When Ben Simmons arrived in the league in 2016, a plethora of superlatives were all you could hear.
And why not? He was pegged as the next big superstar, a 6’11’’ phenom with great court vision who could handle the ball like a point guard and rebound like a power forward. His potential had teams drooling.
The fact that he couldn’t shoot was a bit of a caveat. But no matter, he was still young and he had more than enough time to develop his shot.
ALL STAR. Initially, Ben lived up to that promise. He was the Rookie of the Year. He became an All-star for three consecutive years. He was the NBA Steals leader in 2020 and made the All-Defensive First team for two years.
But even as he amassed those accolades, his team the Philadelphia 76ers failed to advance to the NBA Finals. Expectations were high because he was the other half of a power duo—the other half being a monster of a center in Joel Embiid.
They were expected to dominate the league and even as the team tried to recruit complementary pieces around them, they faltered. Problem is much of the faltering was on Ben’s part and most of it came from his inexplicable failure to improve his outside shooting. And things ratcheted up a bit in last year’s Eastern Conference Semifinals when he became tentative on the offense and botched a crucial play that had Embiid fuming.
TRADE. Fast forward to 2021 and how the narrative has radically changed. As of this writing, news comes out that his relationship with his team had deteriorated to a point where he just wants to be traded and doesn’t care which team.
He is reportedly also prepared to sit it out rather than play and with the 76ers running out of time to engage in a lucrative trade offer, options are getting fewer by the day.
HARDENESQUE. The problem is that general manager Daryl Morey reportedly wants a “Hardenesque” package for their All-Star point guard, but that may not be feasible at this point in time.
The Brooklyn Nets gave up several choice picks for James Harden, but teams are balking if Simmons might be worth all that they are giving up. What a difference five years can make and I can’t blame them. Simmons’ problem isn’t just that he can’t shoot. He just won’t.
Simmons has all the physical tools in order to improve his craft. When he shoots, his form doesn’t even look too shoddy. We have all seen those viral videos online of him shooting from afar during the off season.

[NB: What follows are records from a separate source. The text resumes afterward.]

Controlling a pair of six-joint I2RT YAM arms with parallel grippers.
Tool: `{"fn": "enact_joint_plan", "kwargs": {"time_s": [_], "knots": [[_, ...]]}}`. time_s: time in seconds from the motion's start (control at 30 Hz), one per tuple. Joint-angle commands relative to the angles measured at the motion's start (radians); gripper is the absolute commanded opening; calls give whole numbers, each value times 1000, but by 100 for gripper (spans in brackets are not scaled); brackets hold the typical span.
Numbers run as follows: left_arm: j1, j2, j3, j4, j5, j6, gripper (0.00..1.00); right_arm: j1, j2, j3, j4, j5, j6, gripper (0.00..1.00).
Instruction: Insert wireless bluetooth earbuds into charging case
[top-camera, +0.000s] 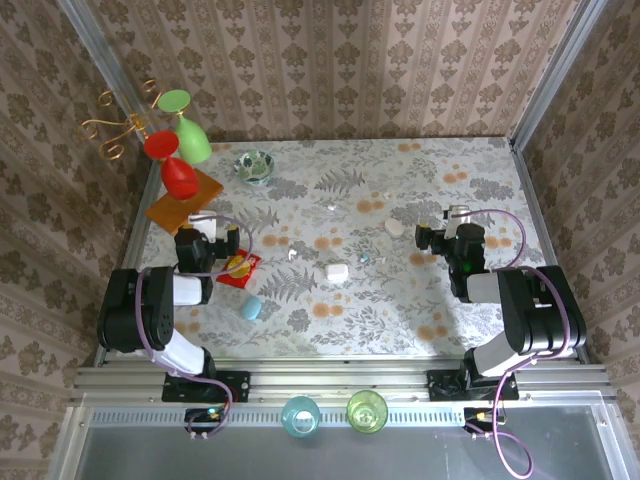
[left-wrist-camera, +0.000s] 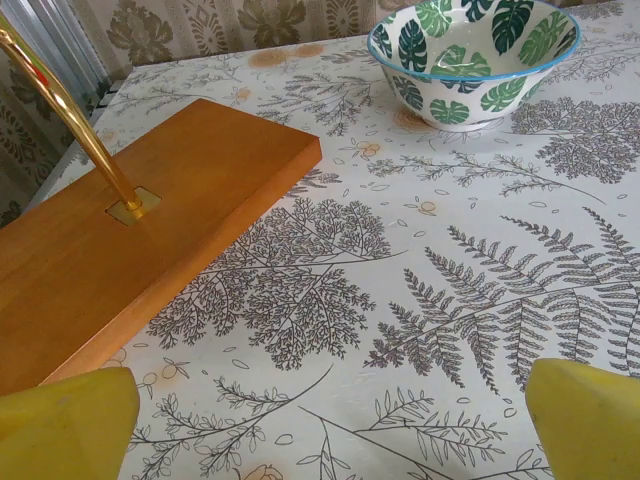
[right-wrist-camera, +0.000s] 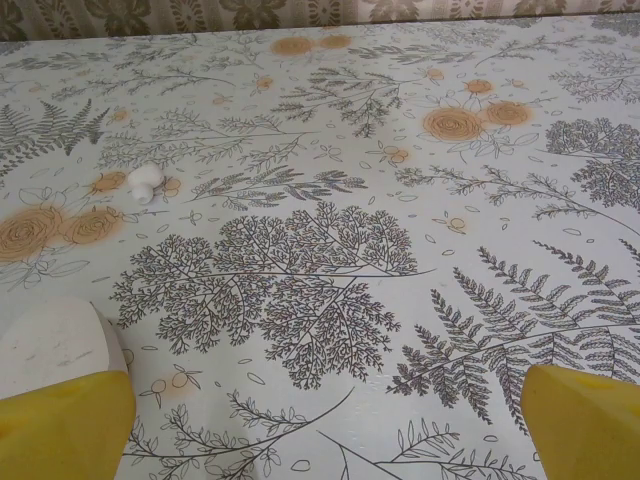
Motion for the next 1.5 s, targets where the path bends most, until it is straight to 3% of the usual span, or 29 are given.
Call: {"fn": "enact_joint_plan", "kwargs": {"time_s": [0.0, 0.7, 0.83, 0.97, 1.07, 1.3, 1.47], "knots": [[-3, -2, 17, -3, -11, -8, 100, 5, 0, 23, 13, 32, -13, 100], [-2, -4, 15, -3, -28, -12, 100, 1, -2, 25, 11, 26, -13, 100], [-40, -49, -31, 52, -69, 24, 100, 27, -116, 67, -154, 24, -48, 100], [-113, -187, -17, -87, -118, 95, 100, 90, -258, 117, -324, 30, -109, 100], [-175, -293, -1, -178, -128, 165, 100, 160, -308, 165, -438, -43, -208, 100], [-327, -432, 80, -420, -97, 148, 100, 302, -254, 332, -757, -423, -467, 100], [-368, -441, 136, -529, 44, 4, 100, 442, -109, 481, -1000, -442, -674, 100]]}}
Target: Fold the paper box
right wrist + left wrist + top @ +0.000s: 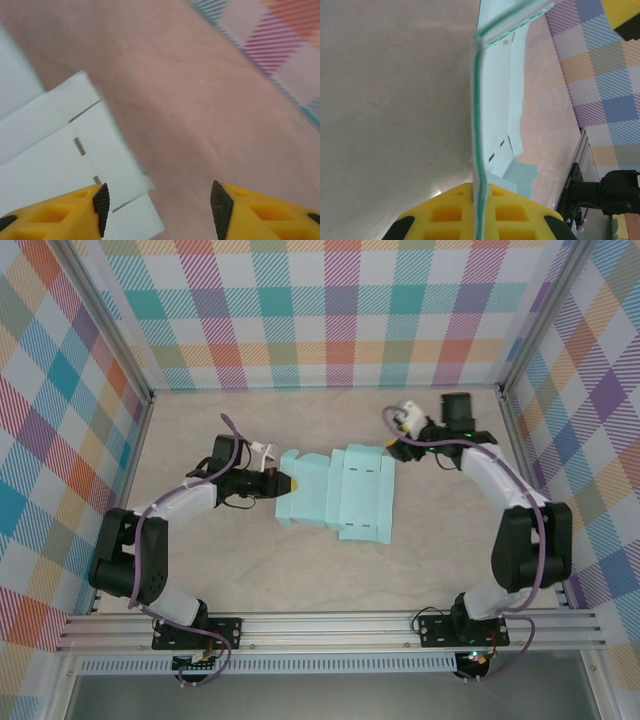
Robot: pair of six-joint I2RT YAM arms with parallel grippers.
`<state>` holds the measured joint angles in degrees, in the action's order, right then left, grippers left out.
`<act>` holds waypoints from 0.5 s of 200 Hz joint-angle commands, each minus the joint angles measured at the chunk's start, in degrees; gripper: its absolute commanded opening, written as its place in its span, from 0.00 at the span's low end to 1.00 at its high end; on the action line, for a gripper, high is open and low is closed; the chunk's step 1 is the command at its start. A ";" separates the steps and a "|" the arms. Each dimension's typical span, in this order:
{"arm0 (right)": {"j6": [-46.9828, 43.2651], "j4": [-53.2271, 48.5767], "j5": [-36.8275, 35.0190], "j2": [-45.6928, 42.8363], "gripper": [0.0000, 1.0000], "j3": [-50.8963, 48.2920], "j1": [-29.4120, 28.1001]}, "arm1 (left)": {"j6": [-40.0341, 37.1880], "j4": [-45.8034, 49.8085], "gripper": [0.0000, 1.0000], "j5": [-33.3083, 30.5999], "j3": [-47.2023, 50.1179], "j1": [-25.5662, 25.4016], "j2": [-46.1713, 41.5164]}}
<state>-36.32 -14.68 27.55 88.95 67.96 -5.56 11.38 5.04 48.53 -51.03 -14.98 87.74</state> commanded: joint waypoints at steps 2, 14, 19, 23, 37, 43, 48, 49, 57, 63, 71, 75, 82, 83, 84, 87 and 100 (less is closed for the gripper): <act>27.10 11.16 9.86 -3.88 0.58 -5.76 8.56 | 2.40 -3.96 0.00 2.98 -1.24 -0.66 -3.33; 29.05 10.22 12.84 -3.98 0.58 -8.09 10.36 | 3.70 -5.01 0.00 3.77 -2.02 -0.66 -3.74; 28.00 8.34 14.25 -3.81 0.59 -8.40 10.56 | 4.06 -5.20 0.00 4.01 -2.44 -0.68 -3.96; 27.05 6.56 15.24 -3.56 0.61 -8.50 10.58 | 4.34 -5.37 0.00 4.10 -2.78 -0.66 -3.98; 25.71 2.32 18.38 -2.32 0.69 -9.00 10.62 | 5.33 -6.11 0.00 5.00 -3.86 -0.71 -3.94; 25.15 1.62 19.73 -1.66 0.72 -9.49 10.58 | 5.71 -6.15 0.00 5.36 -4.48 -0.66 -3.89; 24.50 1.18 20.55 -0.85 0.74 -9.94 10.56 | 5.96 -6.19 0.00 5.58 -4.87 -0.68 -3.94; 24.39 1.16 20.67 -0.73 0.74 -9.99 10.56 | 5.99 -6.18 0.00 5.64 -4.96 -0.67 -3.92; 22.90 0.25 21.36 0.88 0.75 -10.38 10.58 | 6.27 -6.54 0.00 6.24 -5.52 -0.66 -3.72; 21.72 -0.67 21.83 2.26 0.75 -10.23 10.64 | 6.50 -6.75 0.00 6.77 -5.85 -0.66 -3.56; 20.98 -1.66 23.15 4.18 0.75 -9.52 10.57 | 6.98 -7.01 0.00 7.71 -6.39 -0.72 -3.15; 20.85 -2.00 23.79 5.08 0.76 -9.04 10.58 | 7.34 -7.04 0.00 8.26 -6.73 -0.67 -2.94; 21.29 -1.62 24.65 6.61 0.77 -8.40 10.57 | 7.97 -7.25 0.00 9.48 -7.36 -0.71 -2.55; 21.33 -1.65 24.70 6.82 0.77 -8.30 10.57 | 8.10 -7.24 0.00 9.70 -7.39 -0.68 -2.48; 21.35 -1.53 24.90 7.01 0.77 -8.21 10.57 | 8.20 -7.24 0.00 9.85 -7.49 -0.67 -2.44; 21.45 -1.36 25.17 7.62 0.77 -7.89 10.59 | 8.56 -7.31 0.00 10.38 -7.83 -0.74 -2.24; 20.77 -2.18 26.34 10.24 0.76 -6.36 10.60 | 9.61 -7.28 0.00 11.88 -8.58 -0.75 -2.35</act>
<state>-14.35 -14.28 47.18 95.77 58.63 4.93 18.13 -0.21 54.72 -56.80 -14.98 85.17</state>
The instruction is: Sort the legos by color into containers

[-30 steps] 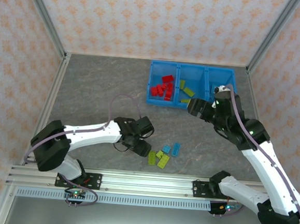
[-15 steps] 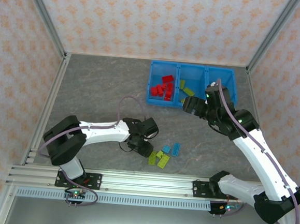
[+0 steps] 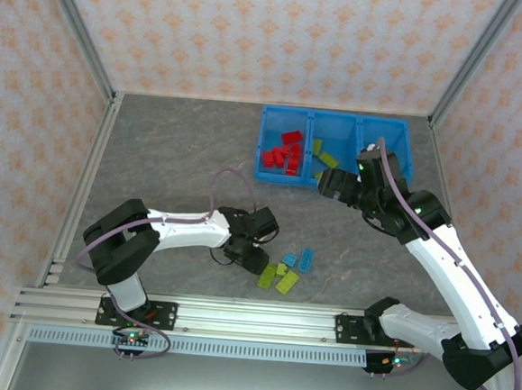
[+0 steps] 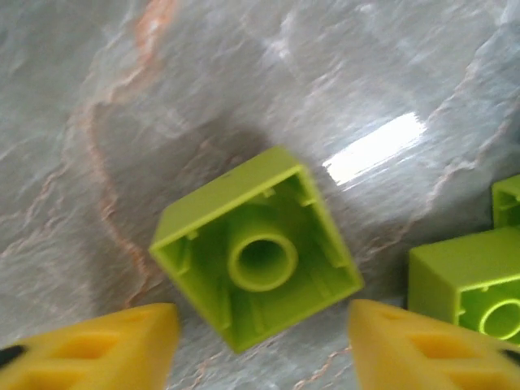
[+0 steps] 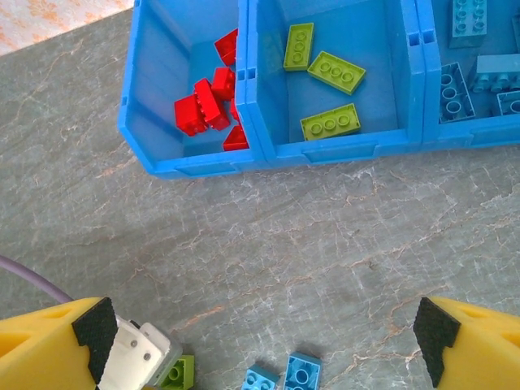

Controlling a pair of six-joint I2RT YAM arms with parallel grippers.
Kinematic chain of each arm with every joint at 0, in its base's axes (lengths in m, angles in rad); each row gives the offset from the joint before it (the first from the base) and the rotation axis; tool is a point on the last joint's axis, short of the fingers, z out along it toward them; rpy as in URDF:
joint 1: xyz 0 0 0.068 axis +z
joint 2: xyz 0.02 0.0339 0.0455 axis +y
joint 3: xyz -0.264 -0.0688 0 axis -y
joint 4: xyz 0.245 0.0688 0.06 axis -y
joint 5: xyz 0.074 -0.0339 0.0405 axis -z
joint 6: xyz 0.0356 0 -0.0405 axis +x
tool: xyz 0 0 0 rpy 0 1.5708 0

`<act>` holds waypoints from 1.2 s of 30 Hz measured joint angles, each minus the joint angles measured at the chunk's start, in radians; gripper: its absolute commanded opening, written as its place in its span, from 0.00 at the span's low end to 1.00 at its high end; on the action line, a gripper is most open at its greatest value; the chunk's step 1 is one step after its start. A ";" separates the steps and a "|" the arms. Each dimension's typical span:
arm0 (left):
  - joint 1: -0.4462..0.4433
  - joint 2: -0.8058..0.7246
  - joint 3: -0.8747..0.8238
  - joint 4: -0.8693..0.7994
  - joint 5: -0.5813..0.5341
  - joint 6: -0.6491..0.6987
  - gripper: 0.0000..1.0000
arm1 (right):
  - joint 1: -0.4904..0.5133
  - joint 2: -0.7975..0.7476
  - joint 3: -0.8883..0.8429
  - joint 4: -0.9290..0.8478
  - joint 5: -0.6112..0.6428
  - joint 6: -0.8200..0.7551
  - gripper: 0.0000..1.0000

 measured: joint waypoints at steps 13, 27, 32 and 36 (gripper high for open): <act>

His problem is not a mechanical or technical issue about his shooting form. It’s all mental. He thinks he can’t make it and so he misfires every time.
That flaw is an expensive one, to the tune of $170 million over five years.
Circa 2000, he could easily have been one of the top three players—in an NBA era where outside shooting wasn’t the norm.
In today’s NBA league, he is a pariah. His career may still be salvageable, but he might not be able to command the same amount of attention and money moving forward.
LAST ROUND. It’s on my bro, Atty. Ramsey Quijano, who celebrates his birthday today. Enjoy your day and cheers, bro!